From: Carl Worth <cworth@cworth.org>
Date: Wed, 24 Apr 2013 00:25:13 +0000 (-0700)
Subject: Compile both 32-bit and 64-bit versions of the wrapper library.
X-Git-Url: https://git.cworth.org/git?p=fips;a=commitdiff_plain;h=b32aa136d3e51a250e58c0fc28162b5e5fd52f67

Compile both 32-bit and 64-bit versions of the wrapper library.
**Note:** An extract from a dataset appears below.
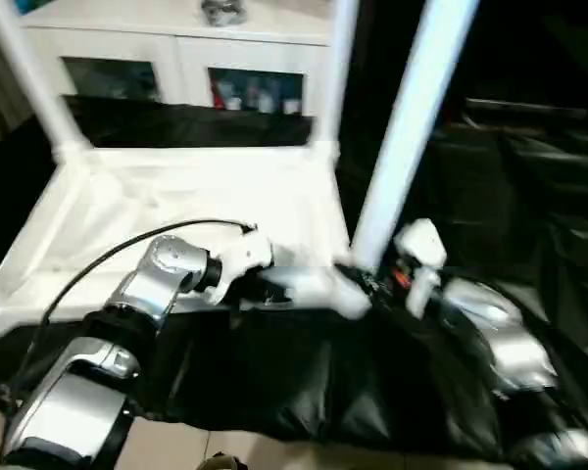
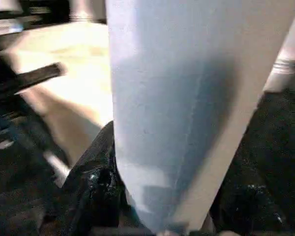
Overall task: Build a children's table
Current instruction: Insert table leg to table base
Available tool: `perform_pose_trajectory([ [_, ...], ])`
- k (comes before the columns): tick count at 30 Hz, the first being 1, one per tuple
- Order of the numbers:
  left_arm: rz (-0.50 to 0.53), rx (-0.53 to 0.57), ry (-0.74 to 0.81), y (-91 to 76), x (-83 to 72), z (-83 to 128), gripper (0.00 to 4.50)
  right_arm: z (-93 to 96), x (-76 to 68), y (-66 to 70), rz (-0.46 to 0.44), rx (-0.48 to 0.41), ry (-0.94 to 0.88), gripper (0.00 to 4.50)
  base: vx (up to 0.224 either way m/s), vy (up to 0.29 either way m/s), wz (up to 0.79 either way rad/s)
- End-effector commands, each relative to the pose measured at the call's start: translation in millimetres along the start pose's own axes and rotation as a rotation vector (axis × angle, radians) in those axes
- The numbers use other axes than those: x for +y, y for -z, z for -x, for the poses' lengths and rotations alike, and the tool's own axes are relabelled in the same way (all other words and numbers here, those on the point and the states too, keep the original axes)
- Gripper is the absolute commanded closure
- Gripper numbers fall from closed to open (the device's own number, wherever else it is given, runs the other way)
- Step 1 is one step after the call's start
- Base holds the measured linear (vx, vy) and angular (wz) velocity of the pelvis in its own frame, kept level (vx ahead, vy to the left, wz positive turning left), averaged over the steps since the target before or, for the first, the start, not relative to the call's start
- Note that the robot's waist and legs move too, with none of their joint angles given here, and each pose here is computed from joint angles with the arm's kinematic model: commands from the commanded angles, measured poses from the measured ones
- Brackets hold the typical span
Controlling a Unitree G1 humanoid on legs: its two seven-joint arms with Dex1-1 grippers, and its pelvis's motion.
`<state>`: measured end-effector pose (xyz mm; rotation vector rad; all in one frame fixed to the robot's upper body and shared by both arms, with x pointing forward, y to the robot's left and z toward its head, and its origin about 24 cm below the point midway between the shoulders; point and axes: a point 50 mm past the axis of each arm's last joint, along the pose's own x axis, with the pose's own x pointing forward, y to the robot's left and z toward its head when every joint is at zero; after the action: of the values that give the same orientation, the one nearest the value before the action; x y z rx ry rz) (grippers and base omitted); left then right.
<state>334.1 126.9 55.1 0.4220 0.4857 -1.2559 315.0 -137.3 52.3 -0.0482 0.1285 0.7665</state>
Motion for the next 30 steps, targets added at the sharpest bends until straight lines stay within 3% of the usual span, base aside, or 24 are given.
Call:
perform_pose_trajectory([
  [1,-0.004,-0.079,-0.118,-22.9,8.1,7.2,4.50,7.7,-1.7,39.4,-0.098,0.180,0.103,2.61,0.000,0.000,0.00],
  [6,0.041,-0.144,-0.188,-46.3,-14.3,-15.7,4.50,-6.9,-1.7,49.8,-0.155,0.244,0.288,2.61,0.000,0.000,0.00],
  [9,0.004,-0.115,-0.193,-48.5,-23.8,-25.7,4.50,-16.4,2.3,51.8,-0.186,0.257,0.336,2.61,0.000,0.000,0.00],
  [22,0.011,-0.079,-0.212,-46.8,-28.5,-22.5,4.50,-37.8,10.6,38.6,-0.166,0.212,0.337,2.61,0.000,0.000,0.00],
  [23,0.011,-0.080,-0.211,-46.7,-28.6,-22.2,4.50,-38.4,10.6,37.9,-0.171,0.206,0.335,2.26,0.000,0.000,0.00],
  [25,0.009,-0.086,-0.207,-46.1,-29.1,-21.7,4.50,-40.3,10.6,35.3,-0.181,0.188,0.327,2.26,0.000,0.000,0.00],
  [30,-0.004,-0.101,-0.190,-45.4,-31.0,-21.0,4.50,-44.4,9.4,26.0,-0.157,0.147,0.300,1.72,0.000,0.000,0.00],
])
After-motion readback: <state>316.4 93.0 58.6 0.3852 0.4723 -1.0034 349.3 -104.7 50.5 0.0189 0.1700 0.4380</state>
This is intended to make it transparent to run fips with either a
32-bit or a 64-bit program. And it does do that once you successfully
build both versions of the library.

Actually being able to build both versions of the library is a little
tricky though. Here are some of the tricks:

1. You will need to have installed both a 32-bit and a 64-bit .so file
   for each dependent library, (currently libelf and libtalloc).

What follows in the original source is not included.